• **Assignment**
Write out again, exactly, the lines of the listing below from the first one through the one that contains "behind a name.", and no other lines.

• **Given material**

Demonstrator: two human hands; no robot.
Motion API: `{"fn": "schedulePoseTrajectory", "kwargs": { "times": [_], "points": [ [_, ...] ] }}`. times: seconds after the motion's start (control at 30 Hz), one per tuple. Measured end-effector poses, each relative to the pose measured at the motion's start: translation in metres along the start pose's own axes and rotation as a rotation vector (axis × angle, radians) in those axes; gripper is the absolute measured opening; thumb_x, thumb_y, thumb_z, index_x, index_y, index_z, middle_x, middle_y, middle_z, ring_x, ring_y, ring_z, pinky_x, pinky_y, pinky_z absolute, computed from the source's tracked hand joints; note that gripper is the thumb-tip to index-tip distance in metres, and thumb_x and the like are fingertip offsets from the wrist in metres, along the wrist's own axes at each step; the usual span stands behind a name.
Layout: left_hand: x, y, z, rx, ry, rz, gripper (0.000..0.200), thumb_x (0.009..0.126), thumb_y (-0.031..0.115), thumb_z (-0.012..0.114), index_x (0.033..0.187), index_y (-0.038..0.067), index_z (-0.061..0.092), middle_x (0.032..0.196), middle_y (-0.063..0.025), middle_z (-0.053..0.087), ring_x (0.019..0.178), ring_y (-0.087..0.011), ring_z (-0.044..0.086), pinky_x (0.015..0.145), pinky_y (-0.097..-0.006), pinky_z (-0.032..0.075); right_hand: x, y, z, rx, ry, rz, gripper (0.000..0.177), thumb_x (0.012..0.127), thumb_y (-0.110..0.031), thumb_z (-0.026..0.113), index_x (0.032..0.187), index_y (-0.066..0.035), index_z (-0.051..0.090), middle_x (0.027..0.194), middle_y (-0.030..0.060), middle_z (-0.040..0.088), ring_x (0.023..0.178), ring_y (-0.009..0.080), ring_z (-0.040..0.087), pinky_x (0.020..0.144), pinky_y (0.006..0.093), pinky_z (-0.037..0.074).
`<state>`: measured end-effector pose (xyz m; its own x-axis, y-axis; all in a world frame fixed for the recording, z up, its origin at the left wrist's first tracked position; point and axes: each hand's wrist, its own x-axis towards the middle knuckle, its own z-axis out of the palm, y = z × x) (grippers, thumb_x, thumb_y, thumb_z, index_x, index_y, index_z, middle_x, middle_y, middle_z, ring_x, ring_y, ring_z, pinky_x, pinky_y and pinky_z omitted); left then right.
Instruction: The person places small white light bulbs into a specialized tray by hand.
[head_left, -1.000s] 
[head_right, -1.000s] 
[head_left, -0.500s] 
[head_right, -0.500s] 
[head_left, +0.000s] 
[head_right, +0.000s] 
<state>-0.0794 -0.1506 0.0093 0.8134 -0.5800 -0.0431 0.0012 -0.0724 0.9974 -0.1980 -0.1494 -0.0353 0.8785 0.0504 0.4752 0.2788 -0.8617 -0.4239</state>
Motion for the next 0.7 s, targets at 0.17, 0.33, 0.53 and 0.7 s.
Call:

• **Expected output**
Demonstrator: two human hands; no robot.
Motion API: `{"fn": "schedulePoseTrajectory", "kwargs": { "times": [_], "points": [ [_, ...] ] }}`. times: seconds after the motion's start (control at 30 Hz), one per tuple. Measured end-effector poses, each relative to the pose measured at the motion's start: translation in metres along the start pose's own axes and rotation as a rotation vector (axis × angle, radians) in those axes; gripper is the absolute measured opening; thumb_x, thumb_y, thumb_z, index_x, index_y, index_z, middle_x, middle_y, middle_z, ring_x, ring_y, ring_z, pinky_x, pinky_y, pinky_z absolute, computed from the source's tracked hand joints; note that gripper is the thumb-tip to index-tip distance in metres, and thumb_x and the like are fingertip offsets from the wrist in metres, along the wrist's own axes at each step; the usual span stands behind a name.

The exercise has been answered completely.